As far as Christensen is concerned, the truth will out. But the FBI’s silence is telling.

Not to be content with just the 80,000 pages, though, Christensen has also been pressing to get those 28 pages from the congressional inquiry released. They currently have an appeal pending before the Interagency Security Classification Appeals Panel, an obscure group within the National Archives that has the power to declassify the material, in whole or in part.

An Archives official wouldn’t comment on the appeal, except to say that the panel has yet to officially take it up. According to a public docket, the appeal was filed in July 2014.

President Obama could elect to declassify the pages himself. Or he could defer to the judgment of the panel. Doing so would give him some political cover. It would also allow the president to make good on his commitment to finally let the public see what those pages have to say.

If that day finally comes, credit will surely go to Graham, who has pressed for their release for years. But some share may also be claimed by Christensen and Julin, whose hunt for the Sarasota connection led them to shake loose the 28 pages, too.

Both men said that the release of that better-known material may ultimately help bring the Sarasota files to light.

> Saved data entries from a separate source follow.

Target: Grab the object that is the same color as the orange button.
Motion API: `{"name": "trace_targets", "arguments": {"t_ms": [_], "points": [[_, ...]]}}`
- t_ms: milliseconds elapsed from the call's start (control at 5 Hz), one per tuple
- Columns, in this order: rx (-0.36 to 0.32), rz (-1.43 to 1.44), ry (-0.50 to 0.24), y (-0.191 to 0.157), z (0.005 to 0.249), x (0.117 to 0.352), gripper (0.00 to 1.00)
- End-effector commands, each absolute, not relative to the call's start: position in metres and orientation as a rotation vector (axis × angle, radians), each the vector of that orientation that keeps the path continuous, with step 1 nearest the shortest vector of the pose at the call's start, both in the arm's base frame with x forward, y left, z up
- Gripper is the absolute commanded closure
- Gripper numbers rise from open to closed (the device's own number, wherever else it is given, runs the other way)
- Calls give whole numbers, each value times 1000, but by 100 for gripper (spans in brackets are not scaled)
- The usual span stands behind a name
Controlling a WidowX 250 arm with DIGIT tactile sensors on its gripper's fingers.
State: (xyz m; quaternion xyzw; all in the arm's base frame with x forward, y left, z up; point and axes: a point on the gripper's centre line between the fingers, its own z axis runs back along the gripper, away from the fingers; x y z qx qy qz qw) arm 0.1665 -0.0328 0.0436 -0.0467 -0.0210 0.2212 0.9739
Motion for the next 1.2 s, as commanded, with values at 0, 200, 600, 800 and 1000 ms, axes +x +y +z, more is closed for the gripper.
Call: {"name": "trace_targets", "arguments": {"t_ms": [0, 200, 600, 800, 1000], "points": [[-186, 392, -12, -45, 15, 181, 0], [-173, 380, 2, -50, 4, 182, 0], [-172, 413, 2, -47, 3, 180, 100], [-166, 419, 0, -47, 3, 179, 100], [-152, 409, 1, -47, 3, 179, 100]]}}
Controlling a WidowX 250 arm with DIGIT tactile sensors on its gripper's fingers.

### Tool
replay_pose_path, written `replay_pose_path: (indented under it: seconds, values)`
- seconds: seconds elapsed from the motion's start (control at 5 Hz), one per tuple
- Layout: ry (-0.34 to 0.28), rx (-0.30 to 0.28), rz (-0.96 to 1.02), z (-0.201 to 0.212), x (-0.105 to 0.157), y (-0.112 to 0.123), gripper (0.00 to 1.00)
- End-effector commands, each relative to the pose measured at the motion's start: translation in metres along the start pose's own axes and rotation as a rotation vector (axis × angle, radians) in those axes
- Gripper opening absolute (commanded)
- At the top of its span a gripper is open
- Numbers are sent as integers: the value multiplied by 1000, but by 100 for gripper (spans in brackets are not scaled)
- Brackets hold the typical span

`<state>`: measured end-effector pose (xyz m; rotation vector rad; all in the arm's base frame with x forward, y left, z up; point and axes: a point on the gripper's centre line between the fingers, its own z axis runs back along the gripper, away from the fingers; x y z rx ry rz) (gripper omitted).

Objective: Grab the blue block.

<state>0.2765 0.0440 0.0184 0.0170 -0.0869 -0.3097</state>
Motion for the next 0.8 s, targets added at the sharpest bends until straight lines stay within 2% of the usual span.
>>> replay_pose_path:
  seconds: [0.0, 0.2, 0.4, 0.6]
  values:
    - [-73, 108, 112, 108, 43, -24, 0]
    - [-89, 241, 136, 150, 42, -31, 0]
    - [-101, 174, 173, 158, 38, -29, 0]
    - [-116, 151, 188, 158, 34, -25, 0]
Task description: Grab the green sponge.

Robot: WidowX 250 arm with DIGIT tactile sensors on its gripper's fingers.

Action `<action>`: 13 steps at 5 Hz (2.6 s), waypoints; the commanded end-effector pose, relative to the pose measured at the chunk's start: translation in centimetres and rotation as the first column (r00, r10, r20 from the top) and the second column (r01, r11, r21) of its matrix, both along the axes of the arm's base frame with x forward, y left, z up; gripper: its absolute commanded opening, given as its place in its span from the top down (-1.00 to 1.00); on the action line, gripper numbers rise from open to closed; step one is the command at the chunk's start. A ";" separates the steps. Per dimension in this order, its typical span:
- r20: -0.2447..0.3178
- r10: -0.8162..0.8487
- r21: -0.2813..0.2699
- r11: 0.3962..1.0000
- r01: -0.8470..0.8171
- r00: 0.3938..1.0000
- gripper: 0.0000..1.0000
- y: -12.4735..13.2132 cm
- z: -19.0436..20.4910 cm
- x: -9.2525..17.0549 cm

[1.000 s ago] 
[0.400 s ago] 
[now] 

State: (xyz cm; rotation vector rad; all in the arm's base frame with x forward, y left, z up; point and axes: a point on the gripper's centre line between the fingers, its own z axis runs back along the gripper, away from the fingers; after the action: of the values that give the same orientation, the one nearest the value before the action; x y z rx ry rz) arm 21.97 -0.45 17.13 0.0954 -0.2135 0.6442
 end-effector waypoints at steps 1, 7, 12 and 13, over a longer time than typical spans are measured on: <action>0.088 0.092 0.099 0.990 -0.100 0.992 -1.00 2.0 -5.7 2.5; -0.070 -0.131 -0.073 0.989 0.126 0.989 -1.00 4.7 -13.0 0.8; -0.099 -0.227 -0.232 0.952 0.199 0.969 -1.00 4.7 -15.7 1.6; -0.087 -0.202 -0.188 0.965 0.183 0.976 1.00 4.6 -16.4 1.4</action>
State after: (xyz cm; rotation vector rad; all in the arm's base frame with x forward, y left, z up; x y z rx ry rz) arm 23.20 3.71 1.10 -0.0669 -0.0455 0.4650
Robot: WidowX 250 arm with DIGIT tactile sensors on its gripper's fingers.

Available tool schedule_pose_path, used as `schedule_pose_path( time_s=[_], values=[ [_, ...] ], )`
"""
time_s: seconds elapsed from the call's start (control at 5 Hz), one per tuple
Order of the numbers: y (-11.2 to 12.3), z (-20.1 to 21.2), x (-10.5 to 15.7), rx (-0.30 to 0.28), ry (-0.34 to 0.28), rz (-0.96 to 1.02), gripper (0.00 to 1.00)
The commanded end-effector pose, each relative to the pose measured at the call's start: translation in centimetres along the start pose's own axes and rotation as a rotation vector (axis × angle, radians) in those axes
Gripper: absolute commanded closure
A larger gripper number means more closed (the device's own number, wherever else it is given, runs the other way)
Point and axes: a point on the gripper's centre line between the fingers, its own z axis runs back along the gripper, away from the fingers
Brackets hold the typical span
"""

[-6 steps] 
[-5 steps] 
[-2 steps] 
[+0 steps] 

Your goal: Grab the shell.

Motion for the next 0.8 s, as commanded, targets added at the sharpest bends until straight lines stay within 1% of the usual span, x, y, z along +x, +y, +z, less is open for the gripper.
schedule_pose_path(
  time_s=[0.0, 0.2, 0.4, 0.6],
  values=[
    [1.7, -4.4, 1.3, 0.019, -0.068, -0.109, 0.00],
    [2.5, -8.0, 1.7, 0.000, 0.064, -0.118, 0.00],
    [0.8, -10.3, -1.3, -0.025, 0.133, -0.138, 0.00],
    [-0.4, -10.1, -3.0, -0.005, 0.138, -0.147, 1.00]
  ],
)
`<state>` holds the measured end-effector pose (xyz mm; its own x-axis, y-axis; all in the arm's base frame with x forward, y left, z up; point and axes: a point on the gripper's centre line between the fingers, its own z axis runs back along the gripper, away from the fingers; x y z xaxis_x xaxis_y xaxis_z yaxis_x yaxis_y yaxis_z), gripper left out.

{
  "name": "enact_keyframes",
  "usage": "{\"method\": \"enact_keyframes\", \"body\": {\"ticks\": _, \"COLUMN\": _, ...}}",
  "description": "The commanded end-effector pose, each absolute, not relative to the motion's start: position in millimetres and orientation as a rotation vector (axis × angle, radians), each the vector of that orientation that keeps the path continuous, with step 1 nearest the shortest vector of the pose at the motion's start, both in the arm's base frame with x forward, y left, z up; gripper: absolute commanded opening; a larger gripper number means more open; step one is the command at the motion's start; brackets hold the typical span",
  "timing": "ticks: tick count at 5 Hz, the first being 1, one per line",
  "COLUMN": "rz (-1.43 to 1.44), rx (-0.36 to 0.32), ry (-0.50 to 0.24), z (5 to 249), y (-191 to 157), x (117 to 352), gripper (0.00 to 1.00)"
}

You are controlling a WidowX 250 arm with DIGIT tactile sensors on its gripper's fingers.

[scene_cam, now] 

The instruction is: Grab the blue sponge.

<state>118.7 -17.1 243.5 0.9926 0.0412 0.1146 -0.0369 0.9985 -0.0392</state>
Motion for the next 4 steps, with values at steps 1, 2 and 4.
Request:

“If the 28 pages are declassified, that might persuade the judge to move forward,” Julin said. He doesn’t think the congressional report has anything to say about Sarasota—because, after all, Graham has said the FBI gave his committee nothing on the case—but “the material might help Judge Zloch see the wider significance of the events in Sarasota and persuade him that some or all of the records have not been properly classified,” Julin said.

Christensen noted that the Obama administration didn’t publicly acknowledge that it might soon release the 28 pages until after Graham and other lawmakers appeared in a recent episode of 60 Minutes about the controversy. He said he hopes the judge saw the show, and that the “intense national interest” that’s brewing around Saudi connections to 9/11 might resonate with him.

Two years or waiting for the judge’s ruling may be close to an end. “I believe this is not a stalling tactic at all. The judge is doing what he he as to comply” with rules for handling classified information, Christensen said. “But I would urge him to speed it up.”